(Extracted material)

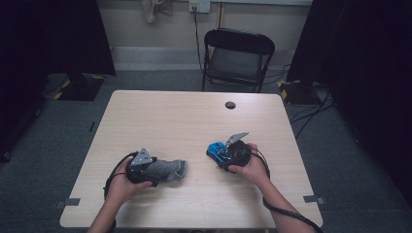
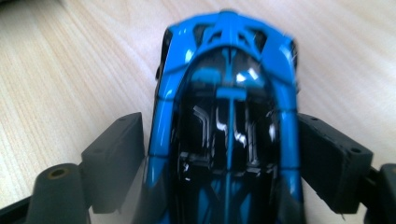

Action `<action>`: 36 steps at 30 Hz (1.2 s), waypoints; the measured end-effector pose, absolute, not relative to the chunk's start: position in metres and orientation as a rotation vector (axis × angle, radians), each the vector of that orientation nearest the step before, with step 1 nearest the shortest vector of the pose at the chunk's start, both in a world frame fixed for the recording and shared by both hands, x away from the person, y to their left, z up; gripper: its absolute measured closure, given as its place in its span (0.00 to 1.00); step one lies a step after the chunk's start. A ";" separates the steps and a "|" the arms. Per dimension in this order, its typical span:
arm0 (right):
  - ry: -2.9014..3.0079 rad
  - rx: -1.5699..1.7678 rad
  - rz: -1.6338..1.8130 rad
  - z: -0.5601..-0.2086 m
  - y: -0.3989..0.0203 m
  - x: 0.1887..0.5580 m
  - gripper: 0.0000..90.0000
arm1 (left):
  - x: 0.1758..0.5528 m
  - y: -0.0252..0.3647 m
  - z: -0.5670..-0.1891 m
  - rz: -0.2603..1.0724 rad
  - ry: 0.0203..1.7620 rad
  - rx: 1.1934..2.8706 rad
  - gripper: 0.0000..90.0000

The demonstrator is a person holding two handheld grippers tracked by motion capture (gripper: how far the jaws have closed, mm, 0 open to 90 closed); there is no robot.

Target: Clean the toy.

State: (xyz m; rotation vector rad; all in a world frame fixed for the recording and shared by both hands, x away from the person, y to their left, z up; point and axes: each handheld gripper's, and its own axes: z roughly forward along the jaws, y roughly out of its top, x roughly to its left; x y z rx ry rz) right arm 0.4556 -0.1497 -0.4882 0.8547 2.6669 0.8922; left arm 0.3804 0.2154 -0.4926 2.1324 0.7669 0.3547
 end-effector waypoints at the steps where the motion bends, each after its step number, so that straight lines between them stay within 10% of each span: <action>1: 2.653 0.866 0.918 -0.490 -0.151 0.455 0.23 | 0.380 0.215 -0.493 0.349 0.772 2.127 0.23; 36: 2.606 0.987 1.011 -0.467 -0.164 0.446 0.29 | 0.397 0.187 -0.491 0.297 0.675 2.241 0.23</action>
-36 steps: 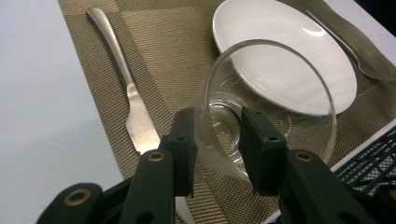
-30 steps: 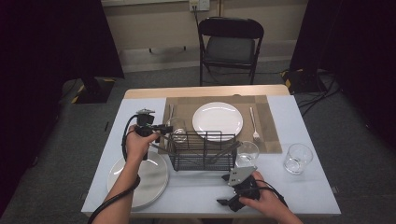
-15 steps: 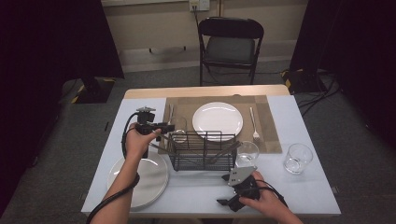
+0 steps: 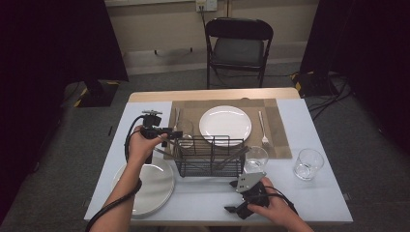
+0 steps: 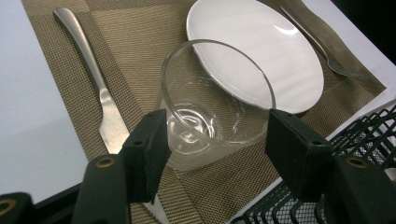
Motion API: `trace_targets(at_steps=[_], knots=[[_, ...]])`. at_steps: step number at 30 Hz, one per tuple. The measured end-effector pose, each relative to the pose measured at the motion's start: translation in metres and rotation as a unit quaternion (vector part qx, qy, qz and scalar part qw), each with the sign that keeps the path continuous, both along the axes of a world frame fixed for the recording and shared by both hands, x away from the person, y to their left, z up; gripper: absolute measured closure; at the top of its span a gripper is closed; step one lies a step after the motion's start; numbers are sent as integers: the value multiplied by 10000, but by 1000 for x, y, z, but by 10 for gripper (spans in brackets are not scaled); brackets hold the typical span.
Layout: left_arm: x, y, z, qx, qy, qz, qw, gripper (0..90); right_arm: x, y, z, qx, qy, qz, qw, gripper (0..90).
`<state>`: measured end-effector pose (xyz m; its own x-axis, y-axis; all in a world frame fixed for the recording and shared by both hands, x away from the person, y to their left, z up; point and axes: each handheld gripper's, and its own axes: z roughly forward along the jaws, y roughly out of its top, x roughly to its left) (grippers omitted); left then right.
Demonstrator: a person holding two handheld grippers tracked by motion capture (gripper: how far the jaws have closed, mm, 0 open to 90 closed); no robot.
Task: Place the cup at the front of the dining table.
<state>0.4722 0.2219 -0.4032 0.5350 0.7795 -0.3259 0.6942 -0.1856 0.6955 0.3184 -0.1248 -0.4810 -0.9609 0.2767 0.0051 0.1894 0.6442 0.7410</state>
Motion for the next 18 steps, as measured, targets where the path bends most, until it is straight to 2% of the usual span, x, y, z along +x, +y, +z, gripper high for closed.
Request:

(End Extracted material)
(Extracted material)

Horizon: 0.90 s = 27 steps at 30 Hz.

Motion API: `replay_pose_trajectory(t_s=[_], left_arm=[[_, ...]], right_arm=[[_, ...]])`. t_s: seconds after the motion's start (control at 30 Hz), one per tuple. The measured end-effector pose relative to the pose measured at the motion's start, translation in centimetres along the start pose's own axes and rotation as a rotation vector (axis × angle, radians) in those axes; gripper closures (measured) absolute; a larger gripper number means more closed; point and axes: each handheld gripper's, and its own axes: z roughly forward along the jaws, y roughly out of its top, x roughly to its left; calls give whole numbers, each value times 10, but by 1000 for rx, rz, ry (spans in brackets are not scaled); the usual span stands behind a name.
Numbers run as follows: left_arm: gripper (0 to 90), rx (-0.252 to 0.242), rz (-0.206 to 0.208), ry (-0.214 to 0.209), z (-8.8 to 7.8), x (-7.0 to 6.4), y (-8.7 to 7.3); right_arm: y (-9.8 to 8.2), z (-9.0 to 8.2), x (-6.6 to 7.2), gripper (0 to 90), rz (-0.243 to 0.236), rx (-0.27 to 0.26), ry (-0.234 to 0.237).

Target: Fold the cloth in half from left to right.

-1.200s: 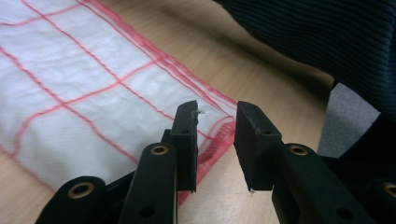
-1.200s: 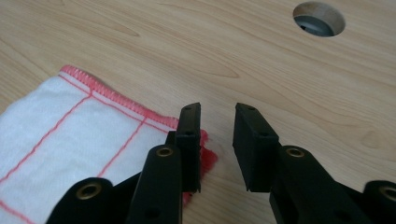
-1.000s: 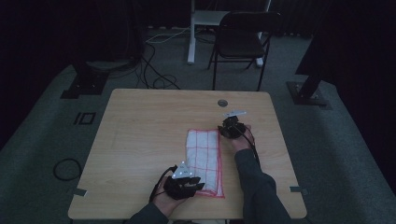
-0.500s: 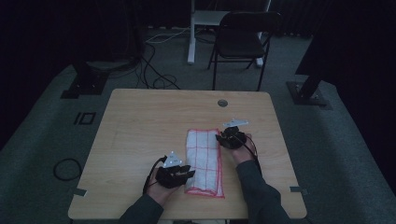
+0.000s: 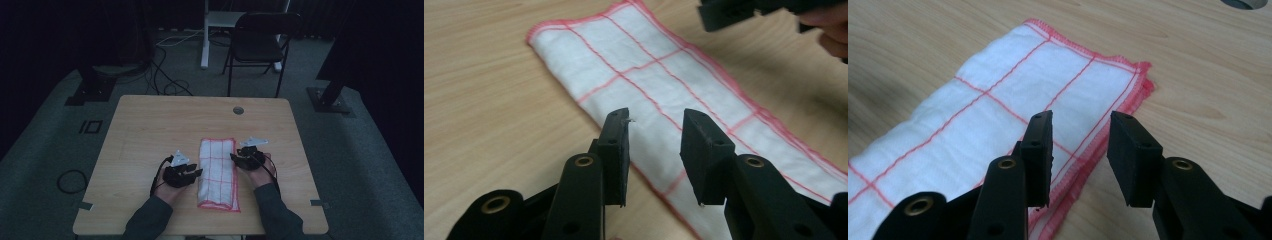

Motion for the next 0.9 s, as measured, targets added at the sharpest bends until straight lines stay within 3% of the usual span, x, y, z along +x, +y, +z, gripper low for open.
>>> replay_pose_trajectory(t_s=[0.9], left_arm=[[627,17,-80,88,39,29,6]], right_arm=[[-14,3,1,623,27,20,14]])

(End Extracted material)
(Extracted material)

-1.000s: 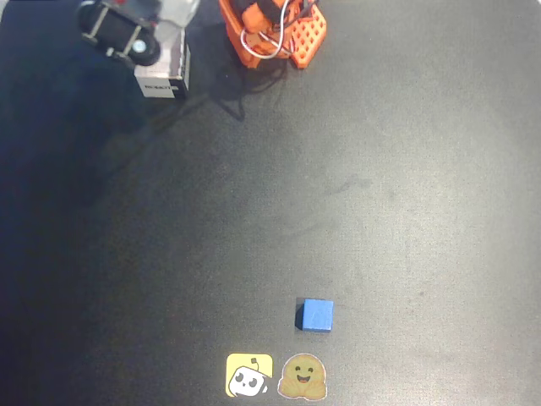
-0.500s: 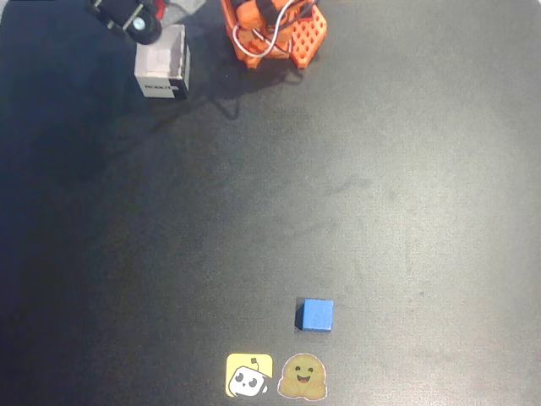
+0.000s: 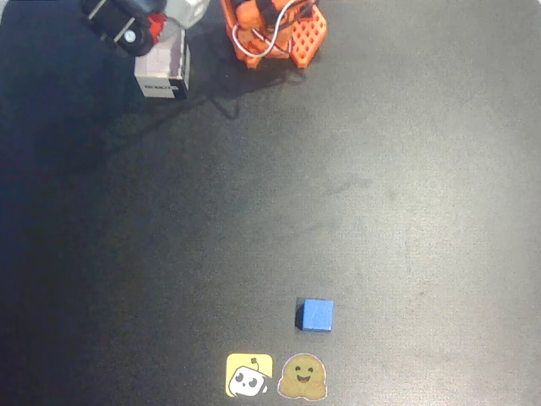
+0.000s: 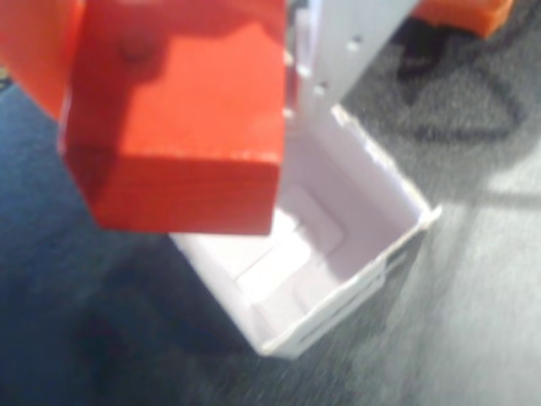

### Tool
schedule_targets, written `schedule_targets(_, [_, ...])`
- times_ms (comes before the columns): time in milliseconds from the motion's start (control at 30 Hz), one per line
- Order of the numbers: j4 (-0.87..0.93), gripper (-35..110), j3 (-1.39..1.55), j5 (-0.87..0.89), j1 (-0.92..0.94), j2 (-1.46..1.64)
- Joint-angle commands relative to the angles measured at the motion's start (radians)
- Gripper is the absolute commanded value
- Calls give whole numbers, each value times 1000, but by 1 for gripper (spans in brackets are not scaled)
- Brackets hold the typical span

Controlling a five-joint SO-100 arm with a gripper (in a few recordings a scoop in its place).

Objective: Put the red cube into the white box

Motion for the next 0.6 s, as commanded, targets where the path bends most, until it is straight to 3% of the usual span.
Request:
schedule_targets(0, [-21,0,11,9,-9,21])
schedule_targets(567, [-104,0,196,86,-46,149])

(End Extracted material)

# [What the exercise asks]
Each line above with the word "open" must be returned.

# [Exercise solution]
The demonstrator is a person holding two handheld grippers tracked by motion capture (gripper: how far the jaws have closed, mm, 0 open to 90 closed); there is no robot.
Demonstrator: a person holding two handheld grippers tracked by motion capture (gripper: how far the jaws have closed, mm, 0 open to 90 closed); no robot.
Motion for the next 0.9 s, as measured, targets added at the sharpest bends until straight lines stay within 3% of the usual span, x, y, z along +x, +y, +z, gripper low for open.

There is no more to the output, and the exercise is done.